Kim Anderson teaches food safety in 2019.

More than 40 people from 32 companies now have taken part in the CIRAS Food Safety Collaboration, a series of intensive three-month classes that were created last summer.

CIRAS project manager said the classes, which were developed as part of a nationwide effort to improve the way companies are taught about food safety, remain popular with small businesses. But they’ve also developed a new following as training for managers at larger food companies.

“We do offer it in a virtual format now,” Anderson said. “It’s really being sought out now just because it helps companies do something that the law requires them to do with training.”

A new three-month series of classes is scheduled to start on November 19.

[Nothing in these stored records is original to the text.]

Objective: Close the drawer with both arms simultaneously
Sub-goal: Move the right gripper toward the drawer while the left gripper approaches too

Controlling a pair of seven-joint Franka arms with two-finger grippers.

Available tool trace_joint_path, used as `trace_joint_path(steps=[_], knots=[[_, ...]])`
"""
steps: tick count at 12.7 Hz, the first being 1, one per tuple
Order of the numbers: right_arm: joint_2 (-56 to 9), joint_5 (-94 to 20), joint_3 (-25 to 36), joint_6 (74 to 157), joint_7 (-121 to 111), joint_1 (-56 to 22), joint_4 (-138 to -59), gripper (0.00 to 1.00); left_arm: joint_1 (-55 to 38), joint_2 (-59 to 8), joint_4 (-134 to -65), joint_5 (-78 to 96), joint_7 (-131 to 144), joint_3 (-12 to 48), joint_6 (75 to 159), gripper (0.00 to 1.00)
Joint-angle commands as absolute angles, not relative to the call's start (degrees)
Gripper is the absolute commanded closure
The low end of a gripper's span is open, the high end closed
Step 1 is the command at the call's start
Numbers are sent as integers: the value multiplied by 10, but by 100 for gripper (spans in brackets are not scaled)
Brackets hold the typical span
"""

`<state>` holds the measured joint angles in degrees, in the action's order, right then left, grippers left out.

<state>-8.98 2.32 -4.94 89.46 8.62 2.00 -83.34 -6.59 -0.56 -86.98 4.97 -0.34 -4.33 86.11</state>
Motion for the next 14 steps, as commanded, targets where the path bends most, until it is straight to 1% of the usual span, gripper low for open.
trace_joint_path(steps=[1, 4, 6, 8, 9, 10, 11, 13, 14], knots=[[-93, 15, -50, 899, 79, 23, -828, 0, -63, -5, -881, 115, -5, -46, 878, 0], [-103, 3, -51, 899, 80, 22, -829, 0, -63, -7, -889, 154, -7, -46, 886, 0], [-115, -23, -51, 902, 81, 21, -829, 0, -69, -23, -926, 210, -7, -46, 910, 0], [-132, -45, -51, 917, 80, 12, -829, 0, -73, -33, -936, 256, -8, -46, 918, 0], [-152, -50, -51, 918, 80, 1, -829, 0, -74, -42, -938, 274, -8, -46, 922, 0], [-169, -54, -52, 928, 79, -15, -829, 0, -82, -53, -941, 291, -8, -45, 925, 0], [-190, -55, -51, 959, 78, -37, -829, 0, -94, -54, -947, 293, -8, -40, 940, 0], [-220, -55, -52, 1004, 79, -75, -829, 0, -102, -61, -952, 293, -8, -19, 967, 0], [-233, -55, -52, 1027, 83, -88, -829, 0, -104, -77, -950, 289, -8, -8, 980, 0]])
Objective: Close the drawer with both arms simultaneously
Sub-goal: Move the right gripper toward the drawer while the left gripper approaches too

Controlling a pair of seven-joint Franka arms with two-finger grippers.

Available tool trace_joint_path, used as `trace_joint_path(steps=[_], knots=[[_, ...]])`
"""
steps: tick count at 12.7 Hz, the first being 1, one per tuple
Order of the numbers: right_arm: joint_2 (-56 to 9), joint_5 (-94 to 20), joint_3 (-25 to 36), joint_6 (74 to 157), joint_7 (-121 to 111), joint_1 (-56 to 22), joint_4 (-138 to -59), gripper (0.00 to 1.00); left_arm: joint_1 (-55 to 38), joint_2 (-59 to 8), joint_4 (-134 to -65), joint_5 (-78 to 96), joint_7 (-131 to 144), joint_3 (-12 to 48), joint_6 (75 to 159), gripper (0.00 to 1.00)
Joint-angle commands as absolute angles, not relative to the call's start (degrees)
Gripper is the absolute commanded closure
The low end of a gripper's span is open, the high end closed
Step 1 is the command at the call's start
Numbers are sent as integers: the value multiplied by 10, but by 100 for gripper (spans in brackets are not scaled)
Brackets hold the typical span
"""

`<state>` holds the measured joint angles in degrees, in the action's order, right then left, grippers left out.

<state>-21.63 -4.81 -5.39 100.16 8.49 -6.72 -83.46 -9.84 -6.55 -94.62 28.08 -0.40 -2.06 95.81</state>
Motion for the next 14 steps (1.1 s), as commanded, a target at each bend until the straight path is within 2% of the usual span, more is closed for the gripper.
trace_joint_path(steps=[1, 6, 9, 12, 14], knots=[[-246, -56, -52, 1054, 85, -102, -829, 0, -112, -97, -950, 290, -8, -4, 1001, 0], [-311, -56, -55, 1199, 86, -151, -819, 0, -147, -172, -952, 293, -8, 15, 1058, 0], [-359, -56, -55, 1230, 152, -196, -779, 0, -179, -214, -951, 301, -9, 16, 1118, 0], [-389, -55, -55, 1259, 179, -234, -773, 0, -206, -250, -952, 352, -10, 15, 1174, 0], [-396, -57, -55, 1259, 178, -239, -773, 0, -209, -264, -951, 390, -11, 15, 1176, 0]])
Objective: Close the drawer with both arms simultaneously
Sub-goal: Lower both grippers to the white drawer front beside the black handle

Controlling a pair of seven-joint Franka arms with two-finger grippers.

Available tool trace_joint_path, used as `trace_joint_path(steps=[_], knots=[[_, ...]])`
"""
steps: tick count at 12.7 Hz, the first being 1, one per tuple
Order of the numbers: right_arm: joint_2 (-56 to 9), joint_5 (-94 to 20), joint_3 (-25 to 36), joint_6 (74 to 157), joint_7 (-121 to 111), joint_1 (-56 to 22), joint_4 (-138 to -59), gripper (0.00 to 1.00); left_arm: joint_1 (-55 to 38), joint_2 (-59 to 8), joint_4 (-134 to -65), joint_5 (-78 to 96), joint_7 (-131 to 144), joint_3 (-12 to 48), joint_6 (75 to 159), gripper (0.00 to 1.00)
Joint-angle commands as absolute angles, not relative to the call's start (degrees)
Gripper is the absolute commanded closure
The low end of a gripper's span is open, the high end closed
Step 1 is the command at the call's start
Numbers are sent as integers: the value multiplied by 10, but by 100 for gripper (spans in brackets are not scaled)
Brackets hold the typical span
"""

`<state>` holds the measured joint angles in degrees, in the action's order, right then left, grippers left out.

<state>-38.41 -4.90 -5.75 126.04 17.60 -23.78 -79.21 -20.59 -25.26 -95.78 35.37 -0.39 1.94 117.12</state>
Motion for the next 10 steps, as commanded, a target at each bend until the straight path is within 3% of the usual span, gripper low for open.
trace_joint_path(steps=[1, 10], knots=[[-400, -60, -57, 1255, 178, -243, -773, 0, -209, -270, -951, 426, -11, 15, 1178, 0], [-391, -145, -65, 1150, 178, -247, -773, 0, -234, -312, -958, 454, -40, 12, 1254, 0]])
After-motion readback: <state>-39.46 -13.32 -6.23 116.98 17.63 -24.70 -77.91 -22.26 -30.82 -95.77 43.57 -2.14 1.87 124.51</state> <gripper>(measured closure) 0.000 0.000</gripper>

CIRAS launched the first Food Safety Collaboration in July 2019 as part of a three-year grant from the federal Manufacturing Extension Partnership (MEP) to the Georgia Institute of Technology. The classes were part of a shared effort by CIRAS and its counterparts in Georgia, Idaho, and Oregon to pool their expertise and develop a uniform national curriculum covering the best way to implement food safety practices.

Anderson, a food safety project manager who works jointly for CIRAS and the Iowa Grain Quality Initiative in Iowa State University’s Agriculture and Natural Resources Extension and Outreach, said Iowa food manufacturers have learned over the past several years that food safety is complicated.

A 2011 federal law known as the U.S. Food Safety Modernization Act revamped the way food-related businesses are regulated in the United States, both raising standards and adding requirements that food companies have documented plans and procedures in place to safeguard against food contamination. Deadlines for compliance were phased in for various types of businesses.

As the years have passed, more and more food companies have found themselves warned by regulators. Some are losing customers because, at least on paper, they can’t meet all the new standards. And some just don’t know where to begin.

“What we’re finding is that a lot of people think they have it, but then they get inspected and they realize that they don’t,” Anderson said. “It’s like having your taxes done but not having any of the supporting documentation. You can’t really do it that way.”

The collaboration is designed to jointly walk companies through problems and end with them at least “on the path” to a proper food safety plan, Anderson said.  Classes have been offered both for manufacturers of human food and for animal food manufacturers, who face similar federal requirements.

Anderson said future classes will target specific areas or food safety-related issues where Iowans seem to have increased concerns. The basic focus remains simply on getting Iowans ready.

Jeanna Pierce, co-owner of the Swirl Bakery in Ottumwa, was concerned enough about the technicalities that she enrolled in the first round of classes even before her allergy-friendly bakery business had opened its doors.

“Neither my partner nor I have owned a business before,” Pierce said in July. “We’re brand new, and we want to do it the right way.”